The conviction exposes Beijing-based Sinovel to hundreds of millions of dollars in potential fines, according to the Justice Department. It is scheduled to be sentenced on June 4.
Sinovel, which saw its shares slide 4 percent in Thursday morning trade on the news, will take legal measures to protect its rights and interests as well as those of its shareholders, it said in a filing to the Shanghai stock exchange.
The stock has lost 46 percent since the charges were brought in June 2013, giving it a market value of about $1.4 billion.
The charges were announced amid heightened concern about Chinese theft of U.S. trade secrets and a legal battle in the Chinese courts pitting Devens, Massachusetts-based AMSC against Sinovel, one of the world’s largest turbine makers.
The conviction also comes as the United States studies possible intellectual property action against China. U.S. Commerce Secretary Wilbur Ross said on Wednesday China’s tech ambitions represent a direct threat that is being implemented by disrespect for “intellectual property rights, by commercial espionage.”
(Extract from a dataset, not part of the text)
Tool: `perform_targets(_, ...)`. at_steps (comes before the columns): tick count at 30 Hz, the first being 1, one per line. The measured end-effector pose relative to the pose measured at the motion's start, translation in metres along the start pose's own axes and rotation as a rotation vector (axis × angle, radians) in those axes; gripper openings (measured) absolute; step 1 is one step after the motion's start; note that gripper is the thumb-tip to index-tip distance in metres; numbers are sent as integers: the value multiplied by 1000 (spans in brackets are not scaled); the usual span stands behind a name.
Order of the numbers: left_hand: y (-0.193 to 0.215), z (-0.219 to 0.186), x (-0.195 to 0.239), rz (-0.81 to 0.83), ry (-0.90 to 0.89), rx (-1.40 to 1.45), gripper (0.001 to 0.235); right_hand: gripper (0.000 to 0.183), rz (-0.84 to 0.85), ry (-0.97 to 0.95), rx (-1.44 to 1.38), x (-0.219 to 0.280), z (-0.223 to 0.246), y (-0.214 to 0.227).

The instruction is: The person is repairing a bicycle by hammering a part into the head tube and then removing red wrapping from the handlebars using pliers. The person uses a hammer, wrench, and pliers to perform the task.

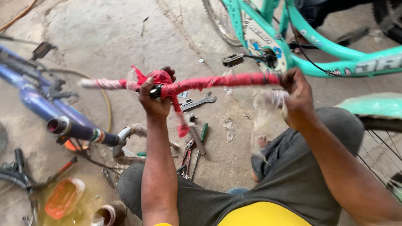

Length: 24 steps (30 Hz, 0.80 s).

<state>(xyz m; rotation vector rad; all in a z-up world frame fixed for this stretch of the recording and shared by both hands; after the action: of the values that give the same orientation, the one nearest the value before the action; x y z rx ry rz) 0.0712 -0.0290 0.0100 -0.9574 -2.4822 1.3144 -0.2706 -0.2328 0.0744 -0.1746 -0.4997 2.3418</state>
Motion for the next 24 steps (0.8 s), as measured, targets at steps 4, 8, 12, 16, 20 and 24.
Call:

The case centered on technology that AMSC, formerly known as American Superconductor Inc, developed to regulate the flow of electricity from wind turbines to electrical grids that Sinovel purchased for its products.
Prosecutors said that as of March 2011, Sinovel owed AMSC $100 million for products that had been delivered and had contracts to buy more than $700 million in future products.
But prosecutors said that Sinovel conspired beginning in 2011 to obtain AMSC’s copyrighted information and trade secrets so that it could make wind turbines and retrofit existing ones in order to avoid having to pay AMSC.
An indictment said Sinovel recruited Dejan Karabasevic, an employee of an AMSC subsidiary, to join the Chinese company and to secretly copy information from AMSC’s computer system, including the source code for the PM3000, part of its wind turbine control system.
Sinovel then commissioned several wind turbines in Massachusetts and incorporated into them software that the Chinese company compiled from the stolen PM3000 source code, prosecutors said.
The Justice Department said AMSC subsequently lost more than $1 billion in shareholder equity and almost 700 jobs.
“Sinovel nearly destroyed an American company by stealing its intellectual property,” Acting Assistant Attorney General John Cronan said in a statement.
Charges are pending against Karabasevic, who lives in Serbia, and two individuals who live in China and worked for Sinovel at the time, Su Liying, the deputy director of its research and development department, and Zhao Haichun, a technology manager, according to court records.
The case is U.S. v. Sinovel Wind Group Co Ltd, et al, U.S. District Court, Western District of Wisconsin, No. 13-cr-00084.